*What you will do*: Your answer should consist of each line below that includes the word "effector".

*Data for this exercise*:
_____
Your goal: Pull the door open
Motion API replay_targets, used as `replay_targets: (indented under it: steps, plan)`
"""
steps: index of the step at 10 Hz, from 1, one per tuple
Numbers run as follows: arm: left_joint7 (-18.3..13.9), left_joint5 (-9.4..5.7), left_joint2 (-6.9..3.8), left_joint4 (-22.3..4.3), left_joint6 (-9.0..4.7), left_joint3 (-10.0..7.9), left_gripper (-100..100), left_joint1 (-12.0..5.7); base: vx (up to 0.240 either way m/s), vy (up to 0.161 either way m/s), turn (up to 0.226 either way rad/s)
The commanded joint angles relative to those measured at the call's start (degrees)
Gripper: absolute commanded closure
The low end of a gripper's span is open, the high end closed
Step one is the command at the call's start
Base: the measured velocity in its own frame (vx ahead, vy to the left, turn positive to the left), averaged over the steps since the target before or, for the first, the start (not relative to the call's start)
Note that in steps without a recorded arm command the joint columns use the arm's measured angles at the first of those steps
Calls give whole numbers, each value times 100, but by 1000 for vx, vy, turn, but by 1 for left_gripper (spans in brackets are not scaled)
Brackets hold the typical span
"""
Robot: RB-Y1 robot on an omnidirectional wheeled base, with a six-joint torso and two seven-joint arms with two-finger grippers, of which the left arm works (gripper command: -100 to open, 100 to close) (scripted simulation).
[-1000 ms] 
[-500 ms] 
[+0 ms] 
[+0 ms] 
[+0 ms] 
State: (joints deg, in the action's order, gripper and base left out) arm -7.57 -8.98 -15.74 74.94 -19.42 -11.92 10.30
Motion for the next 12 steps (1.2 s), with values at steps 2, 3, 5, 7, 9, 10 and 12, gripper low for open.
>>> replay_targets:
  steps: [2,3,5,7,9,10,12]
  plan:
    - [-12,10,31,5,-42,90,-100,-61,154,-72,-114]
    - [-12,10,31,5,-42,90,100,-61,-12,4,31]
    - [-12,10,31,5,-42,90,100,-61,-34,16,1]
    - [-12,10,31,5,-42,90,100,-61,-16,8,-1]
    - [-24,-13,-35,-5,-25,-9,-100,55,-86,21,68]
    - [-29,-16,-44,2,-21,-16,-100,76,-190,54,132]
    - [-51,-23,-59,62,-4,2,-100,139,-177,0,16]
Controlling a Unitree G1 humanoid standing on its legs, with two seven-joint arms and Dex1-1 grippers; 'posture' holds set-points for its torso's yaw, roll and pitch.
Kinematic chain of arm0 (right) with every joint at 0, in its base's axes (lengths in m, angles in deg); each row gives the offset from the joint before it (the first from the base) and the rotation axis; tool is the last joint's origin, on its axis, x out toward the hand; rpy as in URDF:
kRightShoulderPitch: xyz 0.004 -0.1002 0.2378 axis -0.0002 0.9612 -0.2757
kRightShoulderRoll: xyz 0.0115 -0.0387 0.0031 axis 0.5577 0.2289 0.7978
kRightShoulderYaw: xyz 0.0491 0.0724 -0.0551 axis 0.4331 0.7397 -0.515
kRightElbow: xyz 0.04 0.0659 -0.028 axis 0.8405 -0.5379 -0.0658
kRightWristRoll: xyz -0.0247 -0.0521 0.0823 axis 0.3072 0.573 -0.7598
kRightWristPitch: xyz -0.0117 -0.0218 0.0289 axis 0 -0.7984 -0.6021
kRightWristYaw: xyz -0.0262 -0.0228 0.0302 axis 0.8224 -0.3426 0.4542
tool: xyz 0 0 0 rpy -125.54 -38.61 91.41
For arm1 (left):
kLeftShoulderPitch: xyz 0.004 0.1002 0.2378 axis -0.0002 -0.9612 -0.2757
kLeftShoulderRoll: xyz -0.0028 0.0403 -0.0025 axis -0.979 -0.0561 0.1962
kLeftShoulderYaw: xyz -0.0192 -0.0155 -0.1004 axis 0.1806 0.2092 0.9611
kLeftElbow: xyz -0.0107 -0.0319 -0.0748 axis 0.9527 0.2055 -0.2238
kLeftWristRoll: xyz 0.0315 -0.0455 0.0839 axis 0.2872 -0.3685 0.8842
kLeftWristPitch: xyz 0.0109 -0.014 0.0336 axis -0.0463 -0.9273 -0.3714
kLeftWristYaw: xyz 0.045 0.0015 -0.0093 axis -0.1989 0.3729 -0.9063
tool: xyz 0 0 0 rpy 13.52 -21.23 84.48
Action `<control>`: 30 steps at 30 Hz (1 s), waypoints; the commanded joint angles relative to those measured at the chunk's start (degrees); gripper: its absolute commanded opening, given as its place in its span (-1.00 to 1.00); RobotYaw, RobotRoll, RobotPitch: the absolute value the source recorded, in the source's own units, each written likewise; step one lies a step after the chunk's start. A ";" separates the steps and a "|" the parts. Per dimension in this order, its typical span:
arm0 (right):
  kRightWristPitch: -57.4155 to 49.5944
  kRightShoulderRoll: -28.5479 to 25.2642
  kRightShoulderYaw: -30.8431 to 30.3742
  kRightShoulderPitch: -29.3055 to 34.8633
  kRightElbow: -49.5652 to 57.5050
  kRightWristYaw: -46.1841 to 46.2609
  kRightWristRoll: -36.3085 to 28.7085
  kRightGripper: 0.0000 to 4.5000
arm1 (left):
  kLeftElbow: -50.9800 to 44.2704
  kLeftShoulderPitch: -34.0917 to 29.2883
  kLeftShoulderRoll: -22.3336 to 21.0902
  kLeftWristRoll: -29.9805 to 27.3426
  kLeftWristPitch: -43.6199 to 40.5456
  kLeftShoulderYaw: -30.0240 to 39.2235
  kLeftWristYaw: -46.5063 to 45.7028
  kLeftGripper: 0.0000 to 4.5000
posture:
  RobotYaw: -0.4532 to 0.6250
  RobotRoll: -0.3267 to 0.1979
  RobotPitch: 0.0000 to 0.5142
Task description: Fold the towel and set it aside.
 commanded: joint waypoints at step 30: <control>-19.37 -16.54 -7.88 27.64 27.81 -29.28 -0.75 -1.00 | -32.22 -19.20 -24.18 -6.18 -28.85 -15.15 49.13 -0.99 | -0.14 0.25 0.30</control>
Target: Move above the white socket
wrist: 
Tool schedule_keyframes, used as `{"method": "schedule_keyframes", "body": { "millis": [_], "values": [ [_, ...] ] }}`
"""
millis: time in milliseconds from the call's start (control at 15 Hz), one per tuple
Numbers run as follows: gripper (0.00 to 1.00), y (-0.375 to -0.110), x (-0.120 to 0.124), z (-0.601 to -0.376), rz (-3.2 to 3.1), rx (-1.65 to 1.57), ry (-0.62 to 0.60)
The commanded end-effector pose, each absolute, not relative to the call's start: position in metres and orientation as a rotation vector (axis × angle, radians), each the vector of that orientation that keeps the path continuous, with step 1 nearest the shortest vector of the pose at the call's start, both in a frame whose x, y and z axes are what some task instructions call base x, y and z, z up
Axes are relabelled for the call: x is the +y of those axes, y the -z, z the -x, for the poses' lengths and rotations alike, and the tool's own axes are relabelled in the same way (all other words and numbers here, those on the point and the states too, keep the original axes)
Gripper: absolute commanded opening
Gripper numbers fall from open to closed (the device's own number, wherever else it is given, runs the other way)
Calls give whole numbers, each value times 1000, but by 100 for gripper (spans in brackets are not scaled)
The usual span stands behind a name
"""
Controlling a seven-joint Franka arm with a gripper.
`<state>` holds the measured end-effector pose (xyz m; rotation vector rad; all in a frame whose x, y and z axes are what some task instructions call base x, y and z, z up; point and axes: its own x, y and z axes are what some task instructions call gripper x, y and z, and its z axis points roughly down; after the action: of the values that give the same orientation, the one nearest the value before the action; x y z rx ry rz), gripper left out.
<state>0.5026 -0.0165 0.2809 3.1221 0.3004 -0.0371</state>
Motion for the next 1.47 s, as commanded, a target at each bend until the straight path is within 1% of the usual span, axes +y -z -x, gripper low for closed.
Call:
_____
*Answer space*:
The commanded end-effector pose, each absolute, not relative to the call's start: position in metres and orientation as a rotation vector (axis × angle, radians), each the vector of that orientation that keeps the path continuous, with step 1 nearest the shortest vector of the pose at the call's start, both in a frame whose x, y and z axes are what some task instructions call base x, y and z, z up
`<state>` holds the measured end-effector pose (xyz m; rotation vector rad; all in a frame whose x, y and z axes are what some task instructions call base x, y and z, z up; point and axes: its own x, y and z axes are what some task instructions call gripper x, y and z, and its z axis points roughly down; after the action: of the values that give the same orientation, the one nearest the value before the action; x y z rx ry rz), gripper left out.

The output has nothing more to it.